6. En l'espèce, M. B a déposé, le 26 octobre 2022, via la plateforme " démarches-simplifiées ", un dossier de demande d'admission exceptionnelle au séjour, qu'il a complété en dernier lieu le 5 février 2024, dans le cadre de la modification de la procédure décrite au point précédent. S'il est ainsi établi que la demande de rendez-vous de M. B est en cours de traitement depuis plusieurs mois, cette durée, bien qu'importante, n'est pas spécifique à la situation du requérant mais concerne tous les étrangers ayant déposé une demande dans le cadre de la même démarche n'est pas, à elle seule, de nature à justifier d'une urgence à obtenir un rendez-vous sans que l'ordre d'examen des demandes d'admission exceptionnelle au séjour d'autres ressortissants étrangers en fonction de leur date de dépôt soit respecté. Pour justifier de l'urgence à obtenir la mesure sollicitée, M. B soutient être exposé au risque de perdre son contrat de travail alors qu'il assume seul les charges courantes de son épouse et de ses deux enfants. Toutefois, bien que datée du 3 mars 2025, la lettre de son employeur versée au dossier mentionne un risque de suspension du contrat au 3 avril 2024 et ne permet donc pas de caractériser une situation d'urgence à la date de la présente ordonnance. Enfin, l'intéressé, qui soutient travailler et résider en France de manière habituelle depuis le 21 janvier 2014, ne précise pas les raisons pour lesquelles il n'a pas accompli de démarches pour régulariser sa situation avant le 26 octobre 2022. Dans ces conditions, M. B ne justifie d'aucune circonstance particulière impliquant que sa demande soit examinée prioritairement par rapport à celle d'autres ressortissants étrangers se trouvant dans la même situation ou permettant de caractériser une situation d'urgence nécessitant la délivrance d'un rendez-vous à bref délai. Par suite, dans les circonstances de l'espèce, la condition tenant à l'urgence ne peut être regardée comme remplie.

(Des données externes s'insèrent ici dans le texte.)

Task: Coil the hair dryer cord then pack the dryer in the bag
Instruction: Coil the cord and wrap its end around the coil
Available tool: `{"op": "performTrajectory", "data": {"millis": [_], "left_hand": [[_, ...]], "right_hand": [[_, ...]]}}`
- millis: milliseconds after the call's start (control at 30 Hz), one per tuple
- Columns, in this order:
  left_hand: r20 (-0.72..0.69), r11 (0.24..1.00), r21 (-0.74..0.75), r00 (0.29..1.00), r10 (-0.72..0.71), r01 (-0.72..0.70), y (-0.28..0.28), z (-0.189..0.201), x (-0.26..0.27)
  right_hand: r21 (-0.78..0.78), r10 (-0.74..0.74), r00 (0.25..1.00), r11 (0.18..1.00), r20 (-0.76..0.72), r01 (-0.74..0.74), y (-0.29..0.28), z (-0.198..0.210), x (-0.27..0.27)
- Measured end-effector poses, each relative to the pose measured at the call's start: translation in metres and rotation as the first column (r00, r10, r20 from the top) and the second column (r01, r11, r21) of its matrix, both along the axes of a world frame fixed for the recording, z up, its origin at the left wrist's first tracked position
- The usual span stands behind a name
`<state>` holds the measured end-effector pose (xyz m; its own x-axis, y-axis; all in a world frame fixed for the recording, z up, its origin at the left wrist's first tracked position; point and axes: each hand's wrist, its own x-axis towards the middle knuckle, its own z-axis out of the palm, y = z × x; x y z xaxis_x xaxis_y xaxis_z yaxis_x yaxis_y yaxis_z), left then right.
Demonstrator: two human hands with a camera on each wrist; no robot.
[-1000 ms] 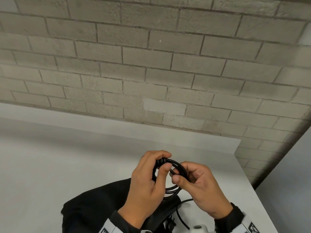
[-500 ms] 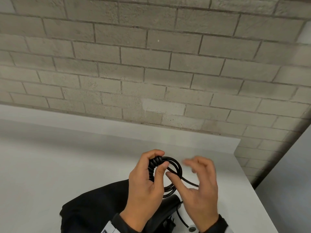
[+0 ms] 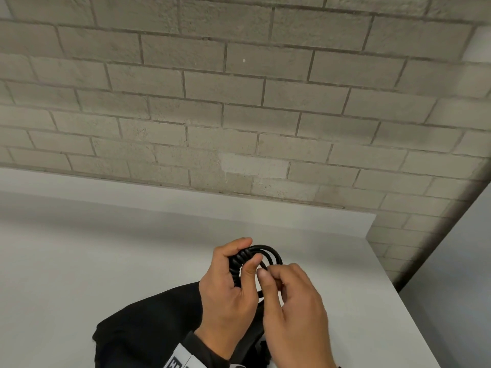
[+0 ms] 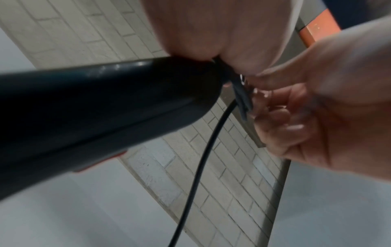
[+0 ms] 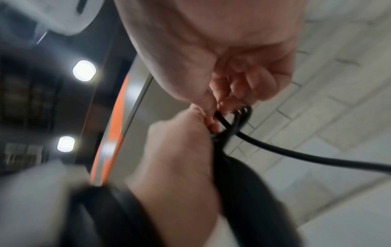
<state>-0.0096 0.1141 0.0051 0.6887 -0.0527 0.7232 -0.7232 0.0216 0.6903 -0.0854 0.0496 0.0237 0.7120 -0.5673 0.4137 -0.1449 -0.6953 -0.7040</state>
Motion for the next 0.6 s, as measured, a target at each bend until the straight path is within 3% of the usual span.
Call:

7. Il résulte de ce qui précède que la requête de M. B doit être rejetée en l'ensemble de ses conclusions.

O R D O N N E :

Article 1er : La requête de M. B est rejetée.

Article 2 : La présente ordonnance sera notifiée à M. A B et au ministre de l'intérieur.

Copie en sera adressée à la préfète de l'Essonne.

Fait à Versailles, le 8 août 2025.

Le juge des référés,

signé

E. Jauffret

La République mande et ordonne au ministre de l'intérieur en ce qui le concerne ou à tous commissaires de justice à ce requis en ce qui concerne les voies de droit commun, contre les parties privées, de pourvoir à l'exécution de la présente décision.